Dice Oleg que el arte –supongo que sugiriendo afectación sobre la música– florece en los invernaderos. Nada de libertad. Hoy en día la música clásica se sustenta en melodías cómodas; sin embargo, el compositor ruso prefiere apoltronarse en melodías incómodas. O, por lo menos, eso nos cuenta mientras mira el tronco talado de un abeto que amó. Y redacto estas líneas en presente a pesar del fallecimiento del músico, pues yo lo descubrí ayer y no puedo matarlo tan pronto.
El personaje indefinido del cartel descubre su sexualidad y el increíble conflicto armónico que nos propone en el filme de Andrés Duque. El resto es una centuria soviética repleta de indefinición. Stalin no fomentaba los gulags tanto como los espacios de sosiego para creadores, de los que aún forma parte Oleg. Una admiración por el líder comunista que también profesa a los zares y a la ortodoxa iglesia que los canonizó. Tan insólito en su proceso creativo como en su posición frente a la historia, Oleg Karavaichuk tiene claro donde situar su peculiar cadencia: en el amor por las niñas de la época de los Romanov, de las que ya se enamoraba siendo adolescente mientras paseaba por el cementerio y miraba las fotos de sus lápidas, y, sobre todo, en el amor por la música que únicamente él entiende.

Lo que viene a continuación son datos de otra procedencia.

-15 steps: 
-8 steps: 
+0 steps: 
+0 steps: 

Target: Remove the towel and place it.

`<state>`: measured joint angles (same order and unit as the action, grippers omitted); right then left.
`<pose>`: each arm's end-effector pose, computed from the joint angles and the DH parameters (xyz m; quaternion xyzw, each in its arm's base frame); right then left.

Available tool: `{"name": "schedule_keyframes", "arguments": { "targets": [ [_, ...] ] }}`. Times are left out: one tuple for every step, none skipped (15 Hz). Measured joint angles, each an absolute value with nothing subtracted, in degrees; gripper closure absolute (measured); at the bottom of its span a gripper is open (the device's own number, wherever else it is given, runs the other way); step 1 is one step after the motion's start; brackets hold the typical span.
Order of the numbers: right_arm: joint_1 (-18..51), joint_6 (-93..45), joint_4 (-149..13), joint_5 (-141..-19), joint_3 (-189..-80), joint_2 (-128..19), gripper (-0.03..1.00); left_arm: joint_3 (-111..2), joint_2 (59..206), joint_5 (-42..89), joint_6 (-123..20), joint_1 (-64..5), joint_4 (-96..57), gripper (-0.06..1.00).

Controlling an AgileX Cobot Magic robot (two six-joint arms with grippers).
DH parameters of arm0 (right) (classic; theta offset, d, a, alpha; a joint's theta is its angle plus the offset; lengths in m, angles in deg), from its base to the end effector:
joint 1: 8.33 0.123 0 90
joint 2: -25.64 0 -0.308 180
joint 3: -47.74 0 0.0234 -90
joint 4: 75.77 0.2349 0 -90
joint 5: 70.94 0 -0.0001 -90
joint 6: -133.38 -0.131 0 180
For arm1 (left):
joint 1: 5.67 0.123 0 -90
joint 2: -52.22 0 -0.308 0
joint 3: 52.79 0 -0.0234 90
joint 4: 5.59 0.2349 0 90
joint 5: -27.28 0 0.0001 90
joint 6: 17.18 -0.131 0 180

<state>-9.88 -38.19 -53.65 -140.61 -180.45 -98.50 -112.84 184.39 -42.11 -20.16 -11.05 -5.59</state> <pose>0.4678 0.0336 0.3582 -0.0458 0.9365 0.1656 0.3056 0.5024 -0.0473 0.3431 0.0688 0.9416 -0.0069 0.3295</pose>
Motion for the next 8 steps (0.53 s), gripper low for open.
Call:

A positivar la magnética primera secuencia musical, donde el pianista pone sus huesudas manos sobre las 88 teclas del piano de oro del Hermitage que pocos secretos tienen para el único ser humano que puede tocarlo: “el único que transmite mi divina manera de tocar o, como dicen, mi divina rítmica. Voy a tocarlo cada día y me premia con una nueva música.”